Here, the determination of the operation period during which the heater is heated according to the operation of the relay Ry is determined by a set value obtained by arbitrarily adjusting the variable resistors VR ₁ and VR ₂ .

By performing the operation as described above it is possible to control the resistive load such as a heater by utilizing the contact of the relay (Ry), it is possible to control the inductive load which is a motor of the textile machine.
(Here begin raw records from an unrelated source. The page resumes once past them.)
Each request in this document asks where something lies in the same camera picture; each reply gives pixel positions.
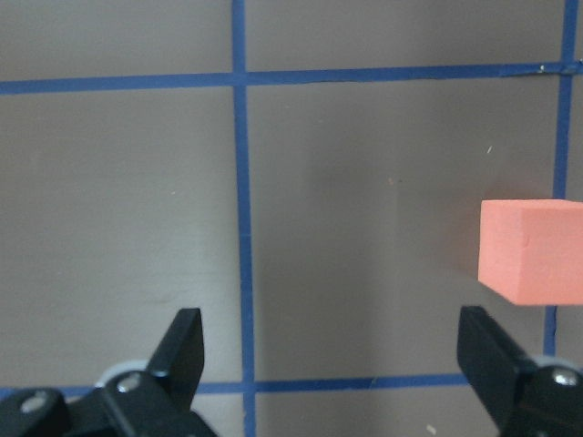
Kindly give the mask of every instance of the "gray floor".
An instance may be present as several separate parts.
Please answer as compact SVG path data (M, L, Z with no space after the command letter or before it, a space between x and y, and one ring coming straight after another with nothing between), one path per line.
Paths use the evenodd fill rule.
M248 0L246 21L250 71L543 62L560 58L563 5ZM230 72L231 4L0 0L0 41L0 80ZM476 281L478 219L484 198L552 195L558 86L250 86L256 379L458 373L464 304L540 353L543 309ZM147 358L184 306L203 311L203 383L241 381L233 118L225 86L0 96L0 387L92 384ZM557 326L579 363L580 315L559 309ZM466 386L256 401L261 437L496 435ZM195 407L244 435L241 394Z

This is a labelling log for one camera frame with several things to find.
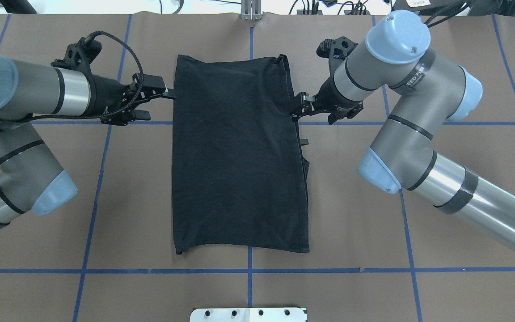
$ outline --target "white metal plate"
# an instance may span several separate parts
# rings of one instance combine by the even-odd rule
[[[190,322],[307,322],[306,308],[195,309]]]

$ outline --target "black mounting bracket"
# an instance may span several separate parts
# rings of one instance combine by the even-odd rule
[[[317,56],[327,58],[329,60],[329,79],[333,79],[333,74],[337,67],[345,61],[345,59],[353,52],[359,44],[351,41],[347,37],[339,37],[337,39],[325,39],[317,47]],[[329,113],[329,124],[333,124],[337,119],[346,117],[354,118],[361,110],[363,110],[363,102],[354,104],[351,108],[344,110],[339,116],[335,115],[335,110],[329,110],[328,107],[335,107],[337,102],[327,102],[323,104],[317,99],[318,94],[310,96],[306,92],[300,92],[290,101],[290,112],[294,117],[294,121],[299,120],[302,116],[311,116],[320,113]]]

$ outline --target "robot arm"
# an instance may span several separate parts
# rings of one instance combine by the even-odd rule
[[[135,110],[139,104],[174,99],[162,77],[144,75],[140,65],[130,85],[93,75],[90,63],[101,51],[94,36],[100,33],[106,34],[96,32],[69,45],[65,58],[50,67],[0,55],[0,229],[29,210],[44,216],[77,194],[30,120],[100,118],[126,126],[150,120],[148,112]]]
[[[320,48],[330,45],[331,76],[314,97],[298,95],[294,115],[329,112],[329,123],[352,118],[363,99],[387,84],[401,99],[367,149],[360,175],[390,194],[415,191],[515,250],[515,196],[430,147],[445,120],[465,118],[482,96],[480,82],[430,42],[427,26],[403,10],[386,16],[359,45],[345,37],[325,41]],[[342,59],[338,67],[331,67],[333,57]]]

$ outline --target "folded fabric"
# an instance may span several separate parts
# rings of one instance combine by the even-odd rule
[[[229,243],[309,252],[306,177],[287,57],[180,55],[174,89],[176,252]]]

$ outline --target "wires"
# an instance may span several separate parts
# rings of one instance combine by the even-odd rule
[[[365,2],[361,2],[361,0],[358,0],[356,4],[354,4],[352,1],[345,1],[345,3],[341,4],[341,8],[339,8],[339,12],[337,14],[341,13],[341,10],[346,4],[351,5],[351,12],[348,14],[367,14],[367,7],[365,4],[368,2],[368,0],[365,0]]]
[[[429,24],[429,25],[427,25],[427,27],[430,28],[430,27],[436,26],[437,24],[441,24],[442,22],[445,22],[445,21],[449,20],[450,18],[456,16],[457,14],[463,12],[466,8],[468,8],[468,4],[464,4],[464,6],[462,6],[462,8],[460,8],[456,13],[453,13],[453,14],[451,14],[449,16],[446,16],[446,17],[442,18],[441,20],[439,20],[439,21],[437,21],[437,22],[435,22],[433,24]]]
[[[339,11],[337,12],[337,15],[339,15],[341,13],[341,10],[343,9],[343,7],[345,7],[346,4],[350,4],[351,5],[351,11],[353,11],[353,7],[355,6],[355,4],[352,1],[345,1],[345,3],[341,4],[341,8],[339,8]]]
[[[241,2],[227,1],[227,0],[211,0],[211,1],[223,2],[224,4],[241,4]]]
[[[291,14],[291,12],[293,11],[293,8],[295,7],[295,4],[298,2],[299,0],[295,0],[294,1],[294,4],[291,5],[291,9],[290,9],[290,13],[288,14]]]
[[[131,100],[124,106],[121,107],[118,110],[115,110],[114,112],[106,113],[106,114],[100,114],[100,115],[88,115],[88,116],[66,116],[66,115],[39,115],[39,116],[31,116],[23,118],[16,122],[31,122],[34,120],[40,120],[40,119],[67,119],[67,120],[90,120],[90,119],[98,119],[98,118],[107,118],[109,116],[114,116],[116,114],[119,114],[126,110],[127,108],[131,107],[132,104],[139,98],[139,95],[141,94],[143,90],[143,83],[144,83],[144,71],[143,66],[141,65],[139,58],[136,56],[135,51],[133,51],[126,43],[124,43],[121,39],[118,39],[115,35],[109,34],[104,31],[95,31],[88,35],[86,37],[85,42],[90,42],[93,39],[95,39],[98,35],[106,35],[110,39],[113,39],[114,41],[120,43],[123,47],[127,49],[129,53],[131,53],[132,57],[135,59],[137,67],[139,67],[139,81],[138,81],[138,87],[136,89],[136,93],[134,96],[132,96]]]
[[[349,14],[367,14],[367,7],[365,6],[367,2],[368,0],[365,0],[365,2],[361,3],[361,1],[358,0]]]
[[[441,20],[431,24],[432,20],[434,20],[437,16],[440,16],[441,14],[443,14],[451,9],[458,8],[460,6],[461,6],[461,8],[458,9],[458,11],[456,11],[455,13],[452,13],[449,16],[446,16],[446,17],[442,18]],[[445,21],[449,20],[450,18],[456,16],[457,14],[463,12],[466,8],[468,8],[468,6],[469,6],[468,2],[457,2],[456,4],[450,4],[448,6],[445,6],[445,7],[441,8],[440,10],[438,10],[437,12],[433,13],[432,16],[425,21],[425,25],[427,25],[427,27],[430,28],[430,27],[436,26],[437,24],[441,24],[442,22],[445,22]]]
[[[175,12],[173,12],[172,14],[177,14],[180,12],[180,10],[182,10],[182,7],[184,6],[184,0],[180,0],[180,5],[178,6],[178,9],[176,9]]]

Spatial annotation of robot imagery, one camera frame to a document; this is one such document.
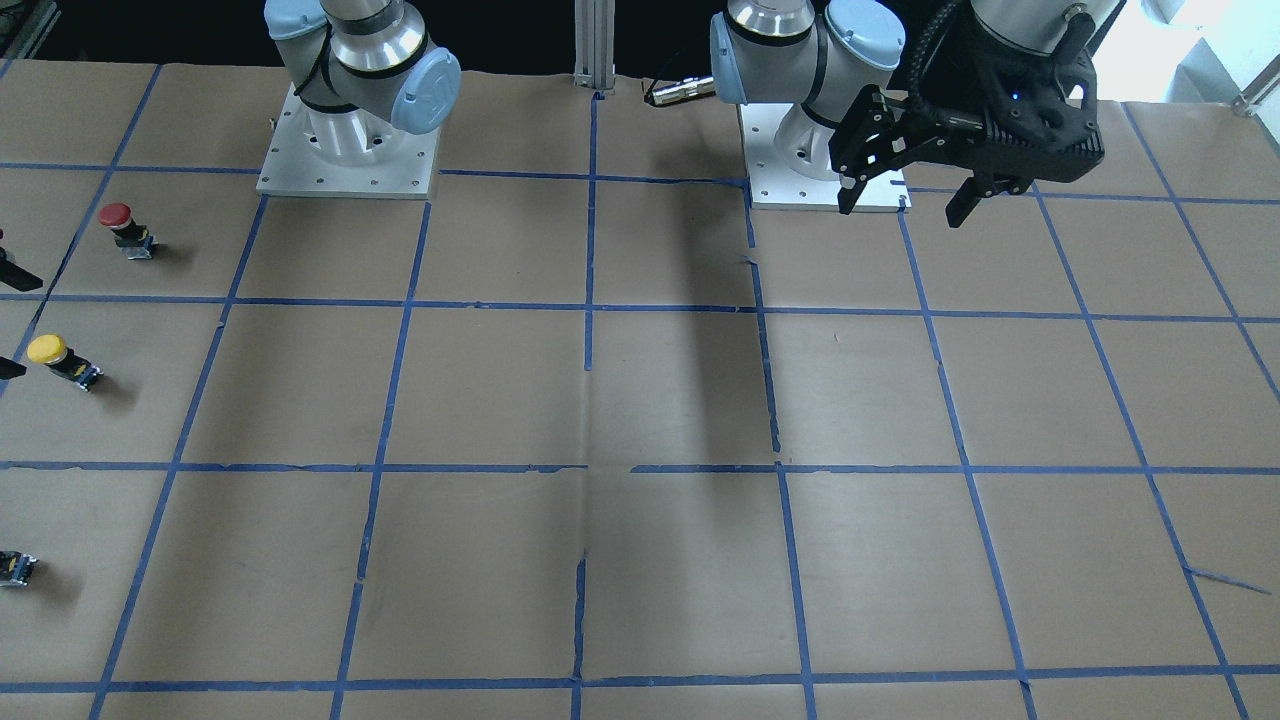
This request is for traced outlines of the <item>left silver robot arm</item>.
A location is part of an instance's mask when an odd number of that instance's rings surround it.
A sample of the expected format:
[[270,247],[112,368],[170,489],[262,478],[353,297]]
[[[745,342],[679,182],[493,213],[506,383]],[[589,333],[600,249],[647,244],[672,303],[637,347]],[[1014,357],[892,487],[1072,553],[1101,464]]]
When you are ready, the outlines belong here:
[[925,161],[968,172],[945,214],[1071,183],[1105,159],[1093,55],[1120,1],[731,1],[710,22],[719,97],[785,104],[788,169],[838,184]]

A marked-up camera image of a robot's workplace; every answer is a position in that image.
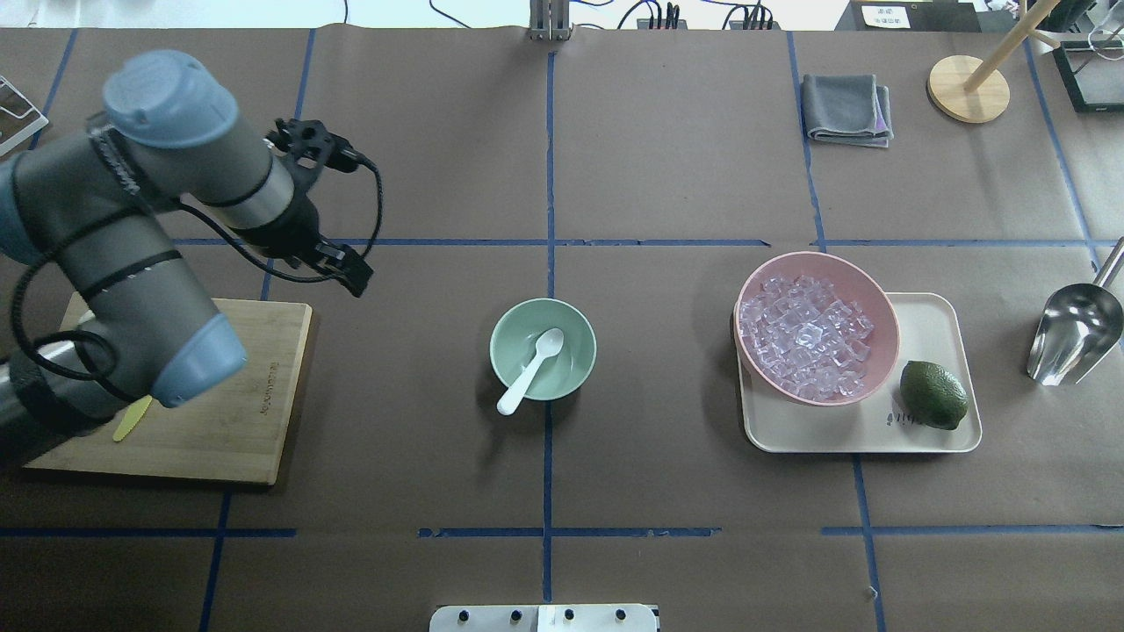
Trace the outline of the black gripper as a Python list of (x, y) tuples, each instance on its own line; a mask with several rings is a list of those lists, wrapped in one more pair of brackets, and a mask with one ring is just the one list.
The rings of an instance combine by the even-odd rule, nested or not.
[(309, 261), (355, 298), (366, 292), (373, 276), (355, 249), (321, 240), (320, 213), (306, 195), (297, 195), (277, 219), (256, 228), (256, 251), (266, 258)]

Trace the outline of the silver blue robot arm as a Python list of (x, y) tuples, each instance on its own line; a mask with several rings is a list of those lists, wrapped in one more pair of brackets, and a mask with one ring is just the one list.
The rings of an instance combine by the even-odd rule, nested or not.
[(321, 235), (309, 191), (324, 169), (377, 164), (321, 121), (261, 135), (229, 89), (176, 49), (108, 76), (85, 128), (3, 163), (3, 253), (25, 265), (8, 305), (3, 468), (91, 435), (132, 403), (194, 399), (248, 360), (161, 213), (191, 213), (257, 268), (360, 297), (366, 253)]

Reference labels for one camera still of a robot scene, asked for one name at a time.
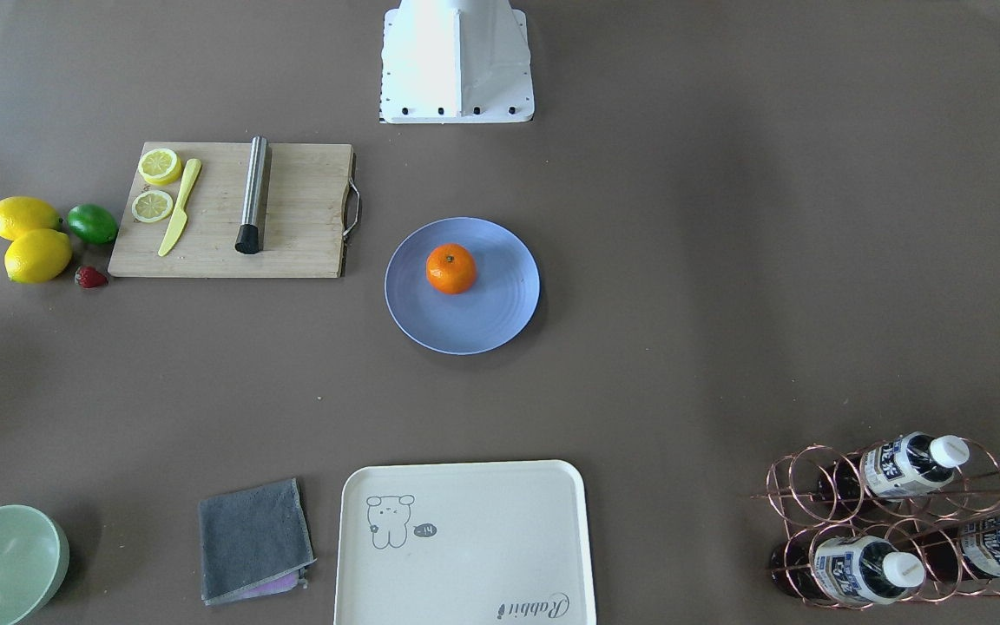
white bottle cap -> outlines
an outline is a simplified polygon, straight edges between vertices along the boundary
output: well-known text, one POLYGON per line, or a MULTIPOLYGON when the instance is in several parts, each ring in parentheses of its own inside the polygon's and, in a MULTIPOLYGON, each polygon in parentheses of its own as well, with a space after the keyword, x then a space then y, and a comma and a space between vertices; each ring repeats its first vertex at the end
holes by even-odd
POLYGON ((901 589, 915 589, 924 584, 924 563, 913 554, 894 551, 882 558, 882 573, 890 584, 901 589))
POLYGON ((956 468, 971 457, 971 448, 967 446, 967 442, 950 434, 932 439, 928 451, 932 452, 932 459, 936 460, 937 465, 948 468, 956 468))

red strawberry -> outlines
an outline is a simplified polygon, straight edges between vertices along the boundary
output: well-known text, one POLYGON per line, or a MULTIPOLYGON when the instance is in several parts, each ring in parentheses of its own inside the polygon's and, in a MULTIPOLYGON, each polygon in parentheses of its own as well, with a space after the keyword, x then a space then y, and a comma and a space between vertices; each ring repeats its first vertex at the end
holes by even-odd
POLYGON ((76 269, 76 284, 86 289, 94 289, 106 285, 107 276, 103 276, 94 266, 80 266, 76 269))

bowl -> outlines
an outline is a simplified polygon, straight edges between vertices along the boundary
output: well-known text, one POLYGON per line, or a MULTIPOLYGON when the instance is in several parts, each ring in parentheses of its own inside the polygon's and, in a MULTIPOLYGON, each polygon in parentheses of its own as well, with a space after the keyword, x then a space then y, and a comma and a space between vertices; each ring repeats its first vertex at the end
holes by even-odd
POLYGON ((535 313, 539 269, 530 250, 503 226, 476 217, 440 219, 401 242, 385 273, 392 319, 434 352, 468 356, 512 340, 535 313), (456 242, 473 256, 477 281, 467 292, 440 293, 427 280, 427 257, 456 242))
POLYGON ((50 600, 68 570, 68 539, 29 506, 0 507, 0 625, 12 625, 50 600))

orange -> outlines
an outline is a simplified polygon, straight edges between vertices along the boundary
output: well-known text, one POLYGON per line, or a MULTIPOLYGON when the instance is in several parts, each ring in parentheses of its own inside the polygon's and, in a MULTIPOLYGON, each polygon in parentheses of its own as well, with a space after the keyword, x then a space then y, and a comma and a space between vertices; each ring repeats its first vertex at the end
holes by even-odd
POLYGON ((442 244, 427 257, 427 279, 442 293, 465 293, 477 280, 473 254, 458 244, 442 244))

towel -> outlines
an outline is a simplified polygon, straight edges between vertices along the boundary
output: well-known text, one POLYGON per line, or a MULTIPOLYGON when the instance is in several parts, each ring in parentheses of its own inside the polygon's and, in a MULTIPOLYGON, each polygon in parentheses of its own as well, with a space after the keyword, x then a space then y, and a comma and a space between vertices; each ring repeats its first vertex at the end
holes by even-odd
POLYGON ((314 563, 295 478, 203 499, 199 539, 206 605, 306 586, 314 563))
As described above, the present invention can vary the on-off cycle signal, so that a resistive load such as a heater can be maintained at a constant temperature without the need for a thermostat, and in particular, the torque used for winding the textile machine is controlled. It can be used to prevent the overlapping ribbon phenomenon and has a great effect.

Claims (1)

A variable resistor connected to the supply power supply (Vcc) by connecting the discharge terminal (1) (13) and the threshold (2) (12) terminal to a double timer IC (DTIC) whose left and right ends are symmetrical to each other. Connect between VR ₁ ) (VR ₂ ) and condenser (C ₁ ) (C ₂ ), and coupling capacitor (C ₃ ) (C) between trigger terminal (6) (8) and output terminal (5) (9) possible to connect ₄₎ but connected to the resistor (R ₁₎ (R ₂₎ connected to the supply voltage (Vcc), the output terminal 5 is connected to the input one of the NAND gate (NAND _2), through the NAND gate (NAND ₁₎ At this time, the latch circuit (LAC) consisting of a NAND gate (NAND ₃ ) (NAND ₄ ) by connecting a resistor (R ₃ ) (R ₄ ) to the selection switch (SW ₁ ) for selecting the set (S) and reset (R). ) Is connected to the input terminal of NAND2, and its output terminal is connected to the input terminal of the NAND gate (NAND ₂ ), and the output terminal and the resistor (R ₅ ) are connected to the base connected to the relay Ry to the collector of the transistor TR ₁ . On-off cycle variable timer Circuit.